Ryamizard beralasan tidak ingin mengeluarkan uang tebusan karena Indonesia tidak mau dianggap sebagai bangsa yang lemah lantaran diperas kelompok Abu Sayyaf. Tetapi saat ini pemerintah lebih memilih membebaskan 10 WNI yang disandera tersebut melalui jalur militer. Kata Ryamizard, pemerintah Filipina sudah menyiapkan pasukannya tiga batalyon untuk membantu membebaskan WNI yang tersisa. Bahkan Indonesia pun telah siap apa bila Filipina meminta bantuan. "Bukan siap lagi, lebih dari siap. Tapi kan, ada aturan kalau mau masuk wilayah itu (Filipina)," pungkasnya.
   Presiden Joko Widodo telah memantau perkembangan terakhir keberadaan 10 warga negara Indonesia (WNI) yang disandera kelompok Abu Sayyaf. Sudah diketahui di mana 10 WNI disandera. "Kita sudah tahu dari pantauan satelit atau orang-orang kita ada di mana, kita sudah tahu secara detail. Kita ada peralatan itu dan tahu mereka di mana tetapi kita menghormati pemerintah Filipina dan harapannya segera dibebaskan," kata Sekretaris Kabinet Pramono Anung di Istana Kepresidenan, Jakarta Pusat, Jumat (8/4).

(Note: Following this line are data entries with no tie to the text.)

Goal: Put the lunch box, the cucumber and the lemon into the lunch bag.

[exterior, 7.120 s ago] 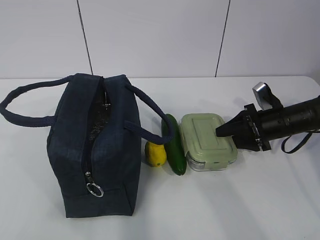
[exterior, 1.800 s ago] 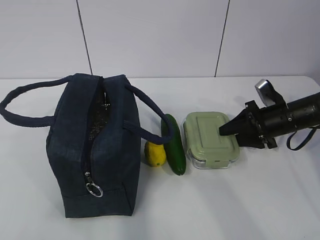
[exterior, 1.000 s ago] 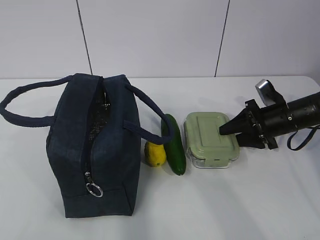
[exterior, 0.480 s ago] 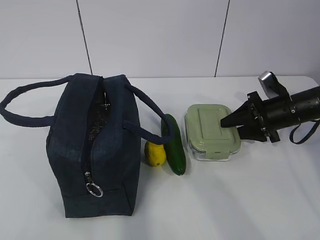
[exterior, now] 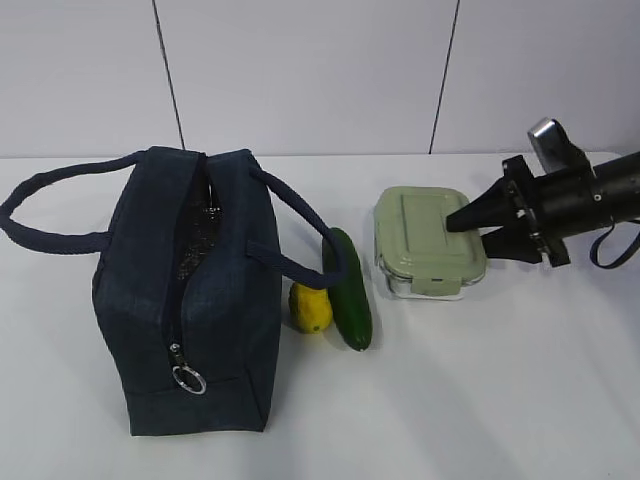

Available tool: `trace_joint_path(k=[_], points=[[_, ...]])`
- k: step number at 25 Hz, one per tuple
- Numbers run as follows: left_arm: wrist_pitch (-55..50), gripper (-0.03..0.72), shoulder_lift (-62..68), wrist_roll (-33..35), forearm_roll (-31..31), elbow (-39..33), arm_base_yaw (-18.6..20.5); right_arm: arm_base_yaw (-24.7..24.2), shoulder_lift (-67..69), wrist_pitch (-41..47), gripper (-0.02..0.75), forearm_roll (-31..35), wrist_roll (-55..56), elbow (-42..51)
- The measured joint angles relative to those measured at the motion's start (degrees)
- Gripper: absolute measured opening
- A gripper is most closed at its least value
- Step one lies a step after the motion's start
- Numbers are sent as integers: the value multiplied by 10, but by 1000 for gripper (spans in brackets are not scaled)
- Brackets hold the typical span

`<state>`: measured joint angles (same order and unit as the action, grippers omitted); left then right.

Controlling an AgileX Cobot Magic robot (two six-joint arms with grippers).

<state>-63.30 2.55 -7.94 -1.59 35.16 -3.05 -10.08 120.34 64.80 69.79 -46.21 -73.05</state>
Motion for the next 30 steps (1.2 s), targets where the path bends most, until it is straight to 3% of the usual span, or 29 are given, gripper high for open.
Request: trace_joint_path(k=[10, 14, 19, 30], points=[[36, 255, 235, -20, 62, 112, 0, 0, -38, 4, 365, -17, 14, 0], [64, 296, 337, -16, 106, 147, 0, 0, -52, 6, 365, -17, 16, 1], [76, 364, 455, 35, 211, 177, 0, 0, -55, 8, 365, -17, 27, 1], [83, 376, 664, 134, 370, 265, 0, 0, -55, 8, 365, -17, 30, 1]])
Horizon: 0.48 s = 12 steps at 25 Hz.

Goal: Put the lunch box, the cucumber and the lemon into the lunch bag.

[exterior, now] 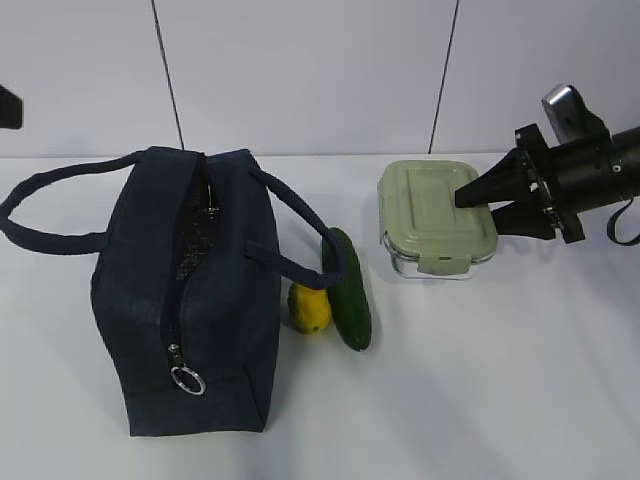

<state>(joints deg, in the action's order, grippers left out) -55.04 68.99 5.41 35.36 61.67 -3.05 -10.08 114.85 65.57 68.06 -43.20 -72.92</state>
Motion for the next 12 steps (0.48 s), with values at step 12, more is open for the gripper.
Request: trace_joint_path(k=[12], points=[[-29, 341, 135, 54, 90, 19, -14, 0, -1, 0, 365, 1, 1, 0]])
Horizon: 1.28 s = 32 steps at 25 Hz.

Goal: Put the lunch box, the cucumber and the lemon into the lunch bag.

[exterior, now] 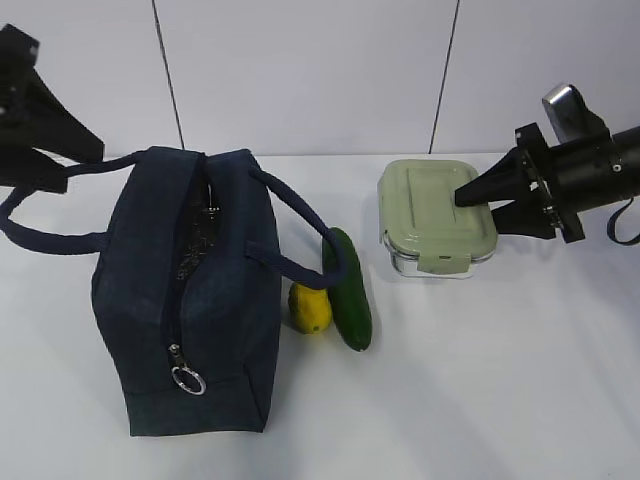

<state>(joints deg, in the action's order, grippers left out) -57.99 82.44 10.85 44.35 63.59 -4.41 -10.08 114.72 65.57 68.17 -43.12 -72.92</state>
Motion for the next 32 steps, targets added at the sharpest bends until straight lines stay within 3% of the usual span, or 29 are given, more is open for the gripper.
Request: trace_joint_path(k=[4, 11, 19, 32], points=[[0, 279, 21, 4, -11, 0, -28, 0, -9, 1, 365, 0, 0, -1], [-3, 269, 22, 5, -50, 0, -35, 3, -21, 2, 365, -1, 8, -14], [1, 396, 55, 5, -43, 1, -35, 38, -27, 6, 365, -7, 17, -25], [18, 410, 101, 9, -16, 1, -45, 40, -31, 10, 365, -8, 31, -30]])
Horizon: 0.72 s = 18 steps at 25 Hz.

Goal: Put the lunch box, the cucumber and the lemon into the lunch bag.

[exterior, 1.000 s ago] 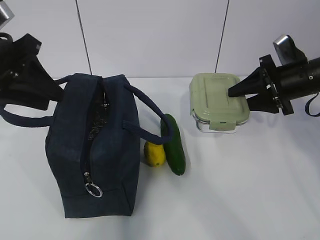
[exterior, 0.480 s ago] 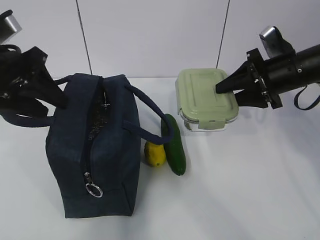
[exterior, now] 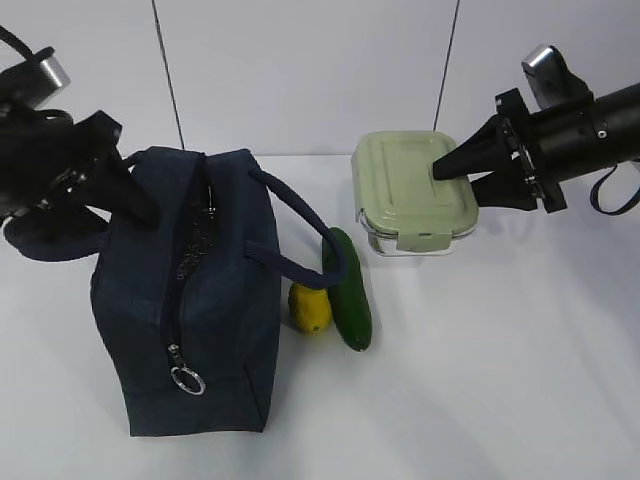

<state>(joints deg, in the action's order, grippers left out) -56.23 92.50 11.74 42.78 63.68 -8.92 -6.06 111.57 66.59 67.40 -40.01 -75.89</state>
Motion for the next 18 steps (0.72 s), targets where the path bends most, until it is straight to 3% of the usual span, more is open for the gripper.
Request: trace_joint_path(k=[3, 6, 12, 18], points=[[12, 400, 2, 0, 3, 0, -3, 0, -2, 0, 365, 0, 2, 0], [19, 328, 2, 0, 7, 0, -3, 0, -10, 0, 365, 0, 3, 0], [21, 32, 2, 10, 8, 0, -3, 1, -28, 2, 365, 15, 23, 0], [23, 1, 2, 18, 8, 0, -4, 31, -28, 2, 365, 21, 51, 0]])
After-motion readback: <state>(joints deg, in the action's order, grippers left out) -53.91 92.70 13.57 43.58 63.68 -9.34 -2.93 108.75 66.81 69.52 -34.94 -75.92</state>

      Diterangkan Pramono, Presiden melalui Menteri Luar Negeri terus berkoordinasi dengan pemerintah Filipina. Kendati terus berkoordinasi, Tentara Nasional Indonesia (TNI) dan Polri sudah siap jika suatu waktu Filipina meminta bantuan untuk membebaskan 10 WNI. "Kita masih menghormati konstitusi yang dimiliki Filipina tetapi TNI dan Polri sudah siap. Apalagi kemarin Polri maupun Panglima TNI sudah melaporkan," lanjutnya.
      Pramono belum bisa memastikan apakah tenggat waktu penebusan duit yang diminta Kelompok Abu Sayyaf jatuh pada hari ini atau masih terus berlanjut. Hal ini dikarenakan kelompok Abu Sayyaf tidak mengatakan secara langsung batasan waktunya.
"Sebenarnya informasi itu berkembang awal tapi kenyataannya masih berlangsung proses diplomasi baik dengan pemerintah Filipina dan mereka ada di depan untuk membebaskan warga negara kita," tandasnya.